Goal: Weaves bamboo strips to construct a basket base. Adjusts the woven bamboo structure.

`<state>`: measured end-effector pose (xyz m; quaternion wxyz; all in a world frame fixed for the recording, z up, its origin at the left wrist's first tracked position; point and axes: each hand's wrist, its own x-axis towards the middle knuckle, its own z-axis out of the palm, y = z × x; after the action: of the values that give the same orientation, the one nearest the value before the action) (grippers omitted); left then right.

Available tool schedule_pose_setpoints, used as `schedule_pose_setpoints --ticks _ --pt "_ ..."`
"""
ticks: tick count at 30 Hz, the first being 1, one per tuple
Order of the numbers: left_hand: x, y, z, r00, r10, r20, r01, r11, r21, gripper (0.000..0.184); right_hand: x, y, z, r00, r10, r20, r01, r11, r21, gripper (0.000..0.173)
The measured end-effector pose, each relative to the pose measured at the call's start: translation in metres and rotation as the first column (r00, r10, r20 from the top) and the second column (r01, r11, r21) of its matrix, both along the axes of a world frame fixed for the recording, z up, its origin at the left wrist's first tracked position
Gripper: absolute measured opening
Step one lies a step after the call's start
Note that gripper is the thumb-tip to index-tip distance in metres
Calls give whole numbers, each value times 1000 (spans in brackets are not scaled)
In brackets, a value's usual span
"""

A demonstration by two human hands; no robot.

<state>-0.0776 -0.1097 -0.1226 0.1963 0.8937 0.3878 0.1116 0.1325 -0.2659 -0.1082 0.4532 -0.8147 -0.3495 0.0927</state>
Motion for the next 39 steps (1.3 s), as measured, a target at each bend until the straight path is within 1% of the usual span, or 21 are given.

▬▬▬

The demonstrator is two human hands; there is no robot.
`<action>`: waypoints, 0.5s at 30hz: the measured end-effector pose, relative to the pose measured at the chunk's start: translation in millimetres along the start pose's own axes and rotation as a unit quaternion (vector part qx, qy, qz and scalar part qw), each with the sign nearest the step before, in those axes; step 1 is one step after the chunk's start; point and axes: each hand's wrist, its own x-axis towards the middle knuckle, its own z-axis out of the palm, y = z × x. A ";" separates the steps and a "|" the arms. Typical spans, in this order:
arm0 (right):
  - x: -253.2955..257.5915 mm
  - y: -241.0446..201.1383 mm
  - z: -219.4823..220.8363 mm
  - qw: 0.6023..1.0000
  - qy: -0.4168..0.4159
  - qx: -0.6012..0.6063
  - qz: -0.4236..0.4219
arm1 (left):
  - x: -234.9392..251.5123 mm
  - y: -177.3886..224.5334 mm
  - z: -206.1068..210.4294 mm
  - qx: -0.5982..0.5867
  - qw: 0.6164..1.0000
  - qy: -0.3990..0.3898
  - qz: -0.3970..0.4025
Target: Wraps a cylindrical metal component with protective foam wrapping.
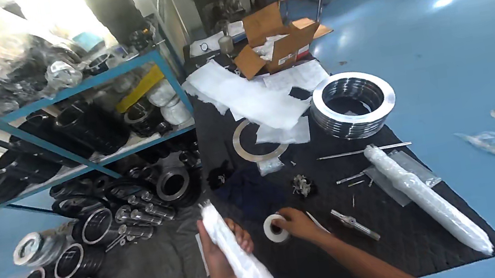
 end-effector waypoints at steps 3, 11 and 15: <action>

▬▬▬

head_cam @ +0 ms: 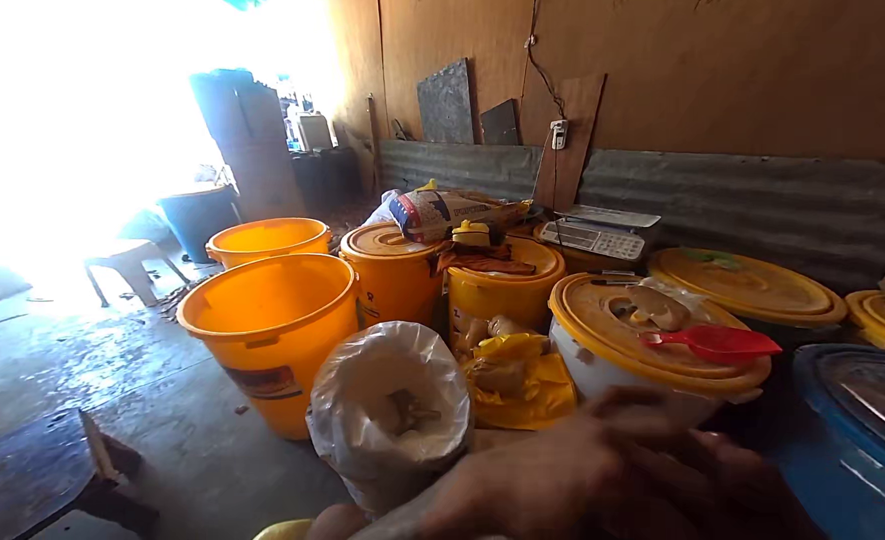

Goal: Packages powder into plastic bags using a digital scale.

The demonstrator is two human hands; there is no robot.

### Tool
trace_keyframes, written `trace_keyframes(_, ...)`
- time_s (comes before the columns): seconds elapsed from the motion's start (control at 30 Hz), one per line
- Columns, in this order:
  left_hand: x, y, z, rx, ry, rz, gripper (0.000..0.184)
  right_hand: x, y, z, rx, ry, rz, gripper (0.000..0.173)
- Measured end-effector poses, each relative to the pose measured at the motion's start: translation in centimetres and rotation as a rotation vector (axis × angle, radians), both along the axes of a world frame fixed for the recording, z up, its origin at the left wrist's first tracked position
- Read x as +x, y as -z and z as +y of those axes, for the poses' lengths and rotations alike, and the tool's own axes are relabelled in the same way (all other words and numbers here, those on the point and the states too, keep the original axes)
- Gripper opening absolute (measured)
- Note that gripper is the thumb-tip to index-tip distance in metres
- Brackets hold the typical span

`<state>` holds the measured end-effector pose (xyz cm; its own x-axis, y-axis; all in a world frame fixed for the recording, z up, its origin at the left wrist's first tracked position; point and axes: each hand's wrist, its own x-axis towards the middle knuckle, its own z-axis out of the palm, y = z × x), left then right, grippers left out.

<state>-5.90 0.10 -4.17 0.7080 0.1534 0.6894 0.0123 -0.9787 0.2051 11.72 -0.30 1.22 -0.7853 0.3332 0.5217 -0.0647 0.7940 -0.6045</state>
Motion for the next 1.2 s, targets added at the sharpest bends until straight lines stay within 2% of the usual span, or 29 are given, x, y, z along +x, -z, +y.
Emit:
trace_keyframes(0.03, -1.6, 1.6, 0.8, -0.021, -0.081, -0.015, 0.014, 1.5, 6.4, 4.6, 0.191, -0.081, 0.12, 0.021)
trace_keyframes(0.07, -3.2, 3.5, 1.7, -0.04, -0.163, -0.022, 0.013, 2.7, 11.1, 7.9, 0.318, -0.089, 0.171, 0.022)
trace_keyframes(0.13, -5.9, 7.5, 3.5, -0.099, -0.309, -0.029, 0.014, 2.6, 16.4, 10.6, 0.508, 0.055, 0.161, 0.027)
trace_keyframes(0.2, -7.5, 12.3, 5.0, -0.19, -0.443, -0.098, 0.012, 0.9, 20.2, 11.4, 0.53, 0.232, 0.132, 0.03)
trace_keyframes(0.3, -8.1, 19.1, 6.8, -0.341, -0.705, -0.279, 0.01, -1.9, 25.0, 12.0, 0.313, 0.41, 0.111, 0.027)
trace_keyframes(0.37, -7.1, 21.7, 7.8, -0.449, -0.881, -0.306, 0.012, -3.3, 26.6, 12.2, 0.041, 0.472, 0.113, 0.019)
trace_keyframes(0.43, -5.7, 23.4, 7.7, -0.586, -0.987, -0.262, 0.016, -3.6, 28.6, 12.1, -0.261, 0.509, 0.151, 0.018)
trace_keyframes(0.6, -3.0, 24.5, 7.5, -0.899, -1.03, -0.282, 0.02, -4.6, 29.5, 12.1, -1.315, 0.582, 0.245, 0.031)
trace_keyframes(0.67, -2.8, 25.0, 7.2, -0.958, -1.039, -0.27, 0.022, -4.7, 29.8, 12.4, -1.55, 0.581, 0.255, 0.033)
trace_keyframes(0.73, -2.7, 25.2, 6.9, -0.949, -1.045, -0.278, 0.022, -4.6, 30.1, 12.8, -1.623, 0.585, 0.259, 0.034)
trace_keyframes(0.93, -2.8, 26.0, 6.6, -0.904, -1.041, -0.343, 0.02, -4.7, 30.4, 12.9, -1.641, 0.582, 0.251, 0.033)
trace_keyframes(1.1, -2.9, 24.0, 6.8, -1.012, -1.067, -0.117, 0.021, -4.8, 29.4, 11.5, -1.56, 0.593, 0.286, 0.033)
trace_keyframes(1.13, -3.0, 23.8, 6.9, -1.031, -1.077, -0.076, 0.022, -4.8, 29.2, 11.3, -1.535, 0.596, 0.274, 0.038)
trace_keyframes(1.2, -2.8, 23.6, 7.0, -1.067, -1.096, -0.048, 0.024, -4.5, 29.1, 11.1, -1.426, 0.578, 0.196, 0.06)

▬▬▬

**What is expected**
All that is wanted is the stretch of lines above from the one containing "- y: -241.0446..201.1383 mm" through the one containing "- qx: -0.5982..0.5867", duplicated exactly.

**Answer to this problem**
  - y: -241.0446..201.1383 mm
  - z: -219.4823..220.8363 mm
  - qw: 0.6023..1.0000
  - qy: -0.4168..0.4159
  - qx: -0.6012..0.6063
  - qz: -0.4236..0.4219
arm1 (left):
  - x: -234.9392..251.5123 mm
  - y: -177.3886..224.5334 mm
  - z: -206.1068..210.4294 mm
  - qx: -0.5982..0.5867

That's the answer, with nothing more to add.